You can hear both of these sets, along with previous readings in the series from Kenneth Goldsmith, Ron Silliman, Clayton Eshleman (reading Cesar Vallejo), Bruce Andrews, Edwin Torres, Spahr and Robert Grenier by clicking on the title above.

Ann Lauterbach: Newly Segmented Segue Series Reading at Double Happiness, 1999

Posted 10/29/2010 (link)

Many of our recent PennSound Daily updates have focused on influential women within the field of contemporary poetry and poetics — Mei-mei Berssenbrugge, Ann Tardos, Eileen Myles and Alice Notley, among them — and today is no exception as we highlight a newly-segmented reading from the wonderful Ann Lauterbach.

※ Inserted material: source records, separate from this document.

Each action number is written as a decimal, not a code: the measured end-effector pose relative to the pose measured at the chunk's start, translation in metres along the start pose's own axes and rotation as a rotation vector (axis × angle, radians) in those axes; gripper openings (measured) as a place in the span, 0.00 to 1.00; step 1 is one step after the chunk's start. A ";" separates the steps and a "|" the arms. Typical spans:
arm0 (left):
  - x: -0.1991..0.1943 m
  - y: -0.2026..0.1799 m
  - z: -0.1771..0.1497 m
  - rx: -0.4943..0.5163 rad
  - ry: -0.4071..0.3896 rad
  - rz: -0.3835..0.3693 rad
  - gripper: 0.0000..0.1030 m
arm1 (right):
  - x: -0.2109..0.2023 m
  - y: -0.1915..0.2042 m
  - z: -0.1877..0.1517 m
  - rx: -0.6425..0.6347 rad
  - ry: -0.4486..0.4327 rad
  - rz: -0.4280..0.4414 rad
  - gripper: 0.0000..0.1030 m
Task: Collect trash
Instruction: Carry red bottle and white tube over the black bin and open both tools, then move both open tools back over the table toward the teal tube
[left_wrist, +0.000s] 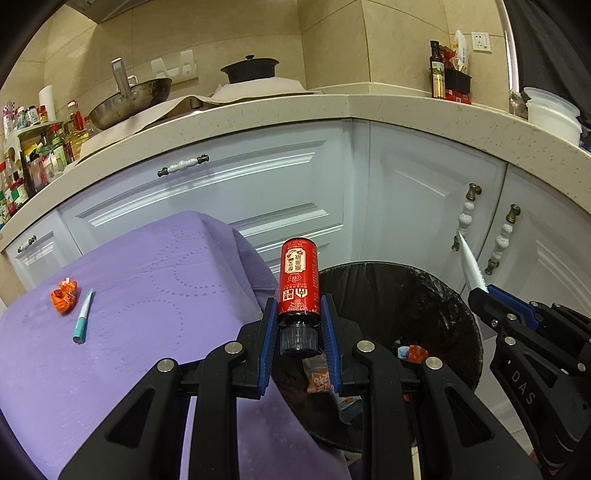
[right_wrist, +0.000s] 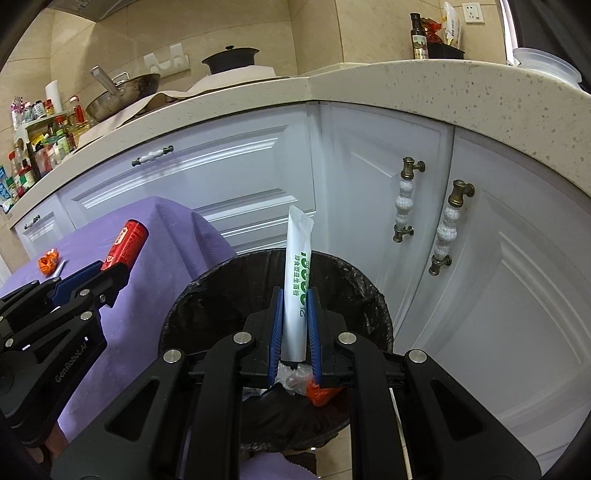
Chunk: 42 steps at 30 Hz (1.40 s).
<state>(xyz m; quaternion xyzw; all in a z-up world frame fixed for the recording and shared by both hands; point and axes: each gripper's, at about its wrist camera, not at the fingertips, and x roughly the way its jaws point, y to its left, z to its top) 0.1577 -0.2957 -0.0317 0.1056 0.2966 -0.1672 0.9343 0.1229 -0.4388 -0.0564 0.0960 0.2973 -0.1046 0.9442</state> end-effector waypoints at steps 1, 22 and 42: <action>0.003 0.000 0.000 -0.003 0.004 0.002 0.24 | 0.002 0.000 0.000 -0.001 0.000 -0.002 0.13; 0.012 0.001 0.003 0.000 -0.005 0.029 0.59 | 0.007 -0.008 0.002 0.029 -0.033 -0.027 0.24; -0.039 0.124 -0.021 -0.129 -0.013 0.175 0.64 | -0.005 0.107 0.008 -0.052 -0.047 0.130 0.34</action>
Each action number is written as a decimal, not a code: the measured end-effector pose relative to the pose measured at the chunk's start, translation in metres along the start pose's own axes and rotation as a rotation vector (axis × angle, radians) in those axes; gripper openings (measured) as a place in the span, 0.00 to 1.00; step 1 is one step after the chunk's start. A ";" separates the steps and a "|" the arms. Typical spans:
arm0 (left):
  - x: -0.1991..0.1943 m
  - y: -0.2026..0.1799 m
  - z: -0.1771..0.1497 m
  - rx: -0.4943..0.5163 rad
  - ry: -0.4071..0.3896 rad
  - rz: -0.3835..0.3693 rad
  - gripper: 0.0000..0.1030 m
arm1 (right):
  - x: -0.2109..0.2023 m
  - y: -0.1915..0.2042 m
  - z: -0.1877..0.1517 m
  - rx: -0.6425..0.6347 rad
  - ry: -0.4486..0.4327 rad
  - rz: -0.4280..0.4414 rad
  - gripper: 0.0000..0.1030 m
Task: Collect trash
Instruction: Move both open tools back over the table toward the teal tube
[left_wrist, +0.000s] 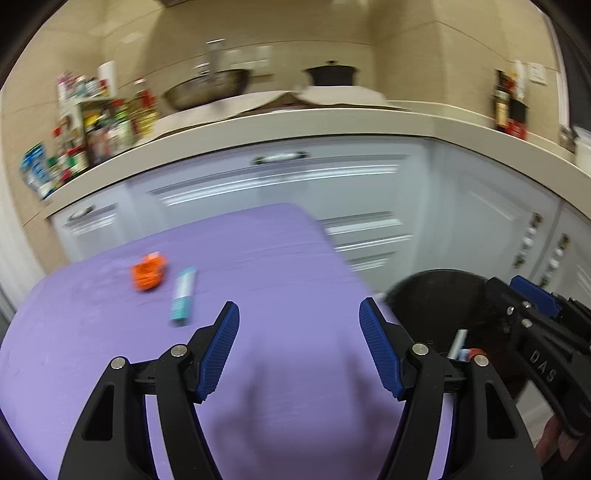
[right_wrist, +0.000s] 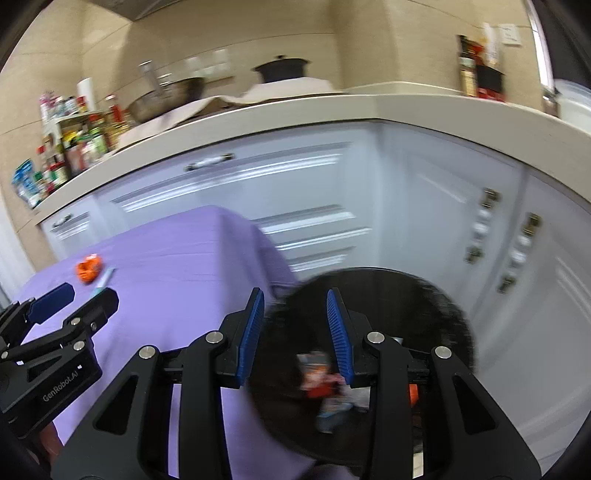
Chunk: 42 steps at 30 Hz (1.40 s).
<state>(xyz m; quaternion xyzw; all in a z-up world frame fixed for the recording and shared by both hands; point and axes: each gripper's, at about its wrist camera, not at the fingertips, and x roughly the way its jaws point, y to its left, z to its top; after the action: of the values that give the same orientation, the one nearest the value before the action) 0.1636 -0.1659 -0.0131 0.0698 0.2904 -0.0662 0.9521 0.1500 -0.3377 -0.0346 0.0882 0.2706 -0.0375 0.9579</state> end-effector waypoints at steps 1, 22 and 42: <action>-0.001 0.013 -0.002 -0.012 0.003 0.017 0.64 | 0.001 0.009 0.001 -0.008 0.002 0.013 0.34; -0.003 0.223 -0.042 -0.190 0.063 0.300 0.65 | 0.064 0.232 0.005 -0.224 0.096 0.205 0.34; 0.015 0.263 -0.046 -0.235 0.104 0.277 0.66 | 0.139 0.276 -0.003 -0.267 0.310 0.138 0.34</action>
<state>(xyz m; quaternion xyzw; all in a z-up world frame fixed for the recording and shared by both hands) 0.1946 0.0986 -0.0349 0.0008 0.3328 0.1035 0.9373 0.2998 -0.0698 -0.0686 -0.0163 0.4106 0.0785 0.9083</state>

Recorded December 4, 1999 during the Segue Series' brief tenure at Double Happiness, Lauterbach was joined by Paul Hoover for that afternoon's reading. She begins with "Secular Portrait of Jack Spicer," a reconfiguration of that poet's dictum, "Poet, / Be like God," which is dedicated to Kevin Killian. Much of the thirty-minute set come from the sequence, "The Call," first published in 2001's If in Time: Selected Poems 1975-2000, including "New Brooms," "Legacy," "September Song" and "Interleavings (Paul Celan)," as well as several poems appearing here in draft form or under different titles: "Fragment Oscillating History and Magic" (which became part of "Snow"), "Solstice" (which became the second half of "Winter Strawberries") and "Untitled" (published as "Splendor").

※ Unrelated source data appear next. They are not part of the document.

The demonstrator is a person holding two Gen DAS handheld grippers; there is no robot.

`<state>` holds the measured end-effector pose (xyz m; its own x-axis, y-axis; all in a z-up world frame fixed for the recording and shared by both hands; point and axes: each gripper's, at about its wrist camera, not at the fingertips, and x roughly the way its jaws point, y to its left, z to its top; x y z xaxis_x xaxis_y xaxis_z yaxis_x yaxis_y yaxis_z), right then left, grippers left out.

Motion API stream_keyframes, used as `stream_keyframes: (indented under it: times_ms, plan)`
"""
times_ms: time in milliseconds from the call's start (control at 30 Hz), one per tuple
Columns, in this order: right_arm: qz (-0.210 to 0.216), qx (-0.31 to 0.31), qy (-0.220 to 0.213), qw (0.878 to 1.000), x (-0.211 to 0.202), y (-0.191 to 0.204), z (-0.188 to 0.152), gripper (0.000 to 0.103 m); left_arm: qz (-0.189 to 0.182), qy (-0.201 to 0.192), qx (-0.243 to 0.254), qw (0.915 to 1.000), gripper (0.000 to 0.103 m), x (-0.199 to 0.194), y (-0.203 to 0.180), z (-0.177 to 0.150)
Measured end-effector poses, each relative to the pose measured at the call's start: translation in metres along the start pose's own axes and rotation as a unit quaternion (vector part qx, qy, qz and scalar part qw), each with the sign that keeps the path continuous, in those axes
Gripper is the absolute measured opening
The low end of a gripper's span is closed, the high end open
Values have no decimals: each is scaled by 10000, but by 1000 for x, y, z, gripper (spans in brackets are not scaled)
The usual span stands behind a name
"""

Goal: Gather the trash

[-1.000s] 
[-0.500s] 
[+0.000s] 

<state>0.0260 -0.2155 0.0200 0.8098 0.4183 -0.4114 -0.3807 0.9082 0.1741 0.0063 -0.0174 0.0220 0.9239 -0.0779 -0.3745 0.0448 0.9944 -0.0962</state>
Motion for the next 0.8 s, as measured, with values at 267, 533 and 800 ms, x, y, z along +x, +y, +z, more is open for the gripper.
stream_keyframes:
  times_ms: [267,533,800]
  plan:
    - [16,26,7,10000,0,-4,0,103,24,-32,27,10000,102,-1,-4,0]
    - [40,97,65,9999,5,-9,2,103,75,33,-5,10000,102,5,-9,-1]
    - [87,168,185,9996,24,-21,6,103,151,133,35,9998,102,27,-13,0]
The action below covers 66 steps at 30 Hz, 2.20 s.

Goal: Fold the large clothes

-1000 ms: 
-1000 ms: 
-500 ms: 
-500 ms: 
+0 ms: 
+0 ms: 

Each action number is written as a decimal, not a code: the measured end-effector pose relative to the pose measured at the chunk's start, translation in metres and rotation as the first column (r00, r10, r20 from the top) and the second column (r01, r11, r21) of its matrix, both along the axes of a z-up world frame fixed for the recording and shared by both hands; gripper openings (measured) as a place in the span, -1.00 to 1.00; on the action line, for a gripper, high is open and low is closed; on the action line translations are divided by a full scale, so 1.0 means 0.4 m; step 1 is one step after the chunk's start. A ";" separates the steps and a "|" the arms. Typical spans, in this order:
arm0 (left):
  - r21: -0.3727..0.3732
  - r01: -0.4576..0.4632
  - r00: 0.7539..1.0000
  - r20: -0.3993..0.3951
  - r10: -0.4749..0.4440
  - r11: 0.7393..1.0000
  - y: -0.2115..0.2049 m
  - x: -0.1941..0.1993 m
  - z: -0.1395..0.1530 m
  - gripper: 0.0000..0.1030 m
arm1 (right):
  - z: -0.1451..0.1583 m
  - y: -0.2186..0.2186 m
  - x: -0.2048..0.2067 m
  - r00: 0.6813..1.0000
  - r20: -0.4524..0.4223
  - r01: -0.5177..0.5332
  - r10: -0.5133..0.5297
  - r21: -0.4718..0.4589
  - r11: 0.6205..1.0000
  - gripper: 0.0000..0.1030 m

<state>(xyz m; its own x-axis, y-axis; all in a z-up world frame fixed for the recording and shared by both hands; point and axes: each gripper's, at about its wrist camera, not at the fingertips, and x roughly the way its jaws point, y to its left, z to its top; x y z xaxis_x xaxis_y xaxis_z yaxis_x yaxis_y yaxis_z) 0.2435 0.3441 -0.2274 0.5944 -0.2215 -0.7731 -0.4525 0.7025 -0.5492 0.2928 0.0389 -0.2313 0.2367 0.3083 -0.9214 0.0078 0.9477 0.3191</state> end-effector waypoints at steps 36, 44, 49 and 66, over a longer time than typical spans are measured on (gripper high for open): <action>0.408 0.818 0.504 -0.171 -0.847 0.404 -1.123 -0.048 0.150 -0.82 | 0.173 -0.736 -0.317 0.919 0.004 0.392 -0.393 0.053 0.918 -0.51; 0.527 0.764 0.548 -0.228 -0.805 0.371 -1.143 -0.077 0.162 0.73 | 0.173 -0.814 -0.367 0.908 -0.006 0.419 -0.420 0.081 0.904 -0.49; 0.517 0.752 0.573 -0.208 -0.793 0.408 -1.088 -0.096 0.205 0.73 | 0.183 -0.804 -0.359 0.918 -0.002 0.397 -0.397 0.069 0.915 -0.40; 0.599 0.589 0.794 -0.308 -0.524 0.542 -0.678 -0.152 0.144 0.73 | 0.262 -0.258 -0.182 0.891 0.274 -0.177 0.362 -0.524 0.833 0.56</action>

Two poems that would appear in 2005's Hum are also read here in early versions — "Marjorie and Forrest in Moscow" (published under the title "M. and F. at the K.G.B.") and "Bookmark, Horizon (Emily Dickinson)," which became "Bookmark, Horizon (Emily Dickinson, Joseph Cornell)." The later poem, Lauterbach explains, was written at the request of a then-unknown Jonathan Safran Foer for the collection A Convergence of Birds: Original Fiction and Poetry Inspired by the Work of Joseph Cornell. Her set also includes the as-yet-unpublished draft, "April.doc." It's wonderful to have a document of these poems in a nascent state, and Lauterbach's performance here, including numerous hilarious asides to the audience, is equally marvelous.

You can listen to this reading on PennSound's Ann Lauterbach author page, along with a 2006 Segue Series reading from the Bowery Poetry Club, a two-part Close Listening program with Charles Bernstein, a historic two-channel reading of John Ashbery's "Litany," with Lauterbach reading the second-column (as well as her essay about the experience) and much more.